By 1969, Warhol founded Interview, a magazine dedicated to celebrities that was in production until May this year, and beginning in 1972, his interest was reignited in producing work across all media, including painting, drawing, photography, printmaking, sculpture, video and performance. The exhibition will highlight the artist’s cross-media approach and address many of the consistent themes of his work, such as sex, death, politics, identity and the tensions created by the combination of painting and photography. Among exhibition highlights of this period are examples from the Hammer and Sickle series, the Skulls and expansive Ladies and Gentlemen paintings, but also a sculptural stack of clear perspex boxes containing rolls of brightly colored mylar film, which have never been exhibited.
The exhibition will also re-evaluate a body of work created in the 1980s, positioning it not as a departure, but as the final step in his artistic evolution. In this period, Warhol began revisiting the major subjects of his 1960s work, including Marilyn, Mona Lisa, cows, flowers, soup cans, commercial packaging and his own self-portrait, often employing his famous silkscreen process that first launched him to stardom.Collectively known as the Reversals and Retrospective series, these works are almost never exhibited alongside their 1960s counterparts. By doing exactly so, the exhibition at Whitney will provide an opportunity for considering these works within the scope of Warhol’s larger oeuvre.
Throughout his entire career, Warhol maintained consistent responsiveness to current events and culture, which he manifested in the 1980s works addressing the politics of the Cold War and the rapidly escalating AIDS crisis, now brought together for the show.

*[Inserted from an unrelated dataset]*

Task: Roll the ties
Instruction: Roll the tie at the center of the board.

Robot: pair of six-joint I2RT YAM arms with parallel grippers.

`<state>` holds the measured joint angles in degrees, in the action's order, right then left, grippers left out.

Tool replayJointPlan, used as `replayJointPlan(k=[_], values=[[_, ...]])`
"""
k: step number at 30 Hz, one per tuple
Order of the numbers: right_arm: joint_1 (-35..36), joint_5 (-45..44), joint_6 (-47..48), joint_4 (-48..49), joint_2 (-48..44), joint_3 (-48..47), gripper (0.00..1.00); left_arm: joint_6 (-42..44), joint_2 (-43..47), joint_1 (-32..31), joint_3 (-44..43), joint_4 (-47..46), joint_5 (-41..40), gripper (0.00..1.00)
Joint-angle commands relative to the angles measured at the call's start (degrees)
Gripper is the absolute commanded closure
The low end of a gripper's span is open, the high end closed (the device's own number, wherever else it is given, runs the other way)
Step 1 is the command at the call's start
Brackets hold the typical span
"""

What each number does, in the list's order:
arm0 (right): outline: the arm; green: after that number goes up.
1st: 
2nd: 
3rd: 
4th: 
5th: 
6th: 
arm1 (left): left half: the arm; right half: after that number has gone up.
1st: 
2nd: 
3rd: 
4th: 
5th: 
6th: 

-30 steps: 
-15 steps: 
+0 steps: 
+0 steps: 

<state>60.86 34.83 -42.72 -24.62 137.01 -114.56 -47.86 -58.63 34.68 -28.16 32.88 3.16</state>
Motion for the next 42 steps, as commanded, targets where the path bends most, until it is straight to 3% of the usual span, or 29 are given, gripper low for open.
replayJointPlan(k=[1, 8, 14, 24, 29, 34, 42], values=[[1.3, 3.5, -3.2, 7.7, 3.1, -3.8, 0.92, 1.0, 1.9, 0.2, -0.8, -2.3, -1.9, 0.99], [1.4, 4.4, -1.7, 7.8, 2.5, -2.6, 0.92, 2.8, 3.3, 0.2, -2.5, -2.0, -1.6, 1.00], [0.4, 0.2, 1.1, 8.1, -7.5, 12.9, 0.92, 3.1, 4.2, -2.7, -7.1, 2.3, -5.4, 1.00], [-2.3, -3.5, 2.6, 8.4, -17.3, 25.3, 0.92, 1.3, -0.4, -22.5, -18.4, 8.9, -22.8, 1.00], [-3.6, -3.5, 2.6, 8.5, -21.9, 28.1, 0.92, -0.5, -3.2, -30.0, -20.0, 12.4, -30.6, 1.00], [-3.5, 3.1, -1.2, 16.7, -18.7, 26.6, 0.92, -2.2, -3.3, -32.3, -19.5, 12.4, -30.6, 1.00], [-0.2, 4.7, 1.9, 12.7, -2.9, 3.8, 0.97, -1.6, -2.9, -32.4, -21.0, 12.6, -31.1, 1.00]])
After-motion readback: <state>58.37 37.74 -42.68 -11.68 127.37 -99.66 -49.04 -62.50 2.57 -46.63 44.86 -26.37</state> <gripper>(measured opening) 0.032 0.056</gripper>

The exhibition will also present a range of collaborations with artists like Jean-Michel Basquiat and Keith Haring, which contributed to Warhol regaining his critical notoriety in the last decade of his practice, as well as late works tackling religious subjects, which represent a profound culmination of themes such as authorship and historicity, abstraction and figuration, immediacy and meditation, spirituality and the sublime.
The Indelible Impact and Legacy
Modern art history is full of vanguard artists whose impact fades over time, but Warhol’s legacy continues to grow only more potent and lasting, continuing to inspire new generations of artists and audiences with each passing year. Through his carefully cultivated persona and perspicacious understanding of what De Salvo describes as “America’s defining twin desires for innovation and conformity, public visibility and absolute privacy,” he introduced a fascinating new form of artistic expression that combined fine art mediums with highly commercialized components and helped expand the role of the artist in society. His repetitions, distortions, camouflaging, incongruous color and recycling of his own imagery anticipated the most profound effects and issues of our current digital age.
Through this comprehensive and surgical selection at Whitney, informed by De Salvo’s expertise, the audience will have a unique opportunity to experience and reconsider the artistic genius and fearless experimentation of one of the most inventive, influential and important American artists, but also comprehend his perennial relevance in today’s age of digital technology and social media.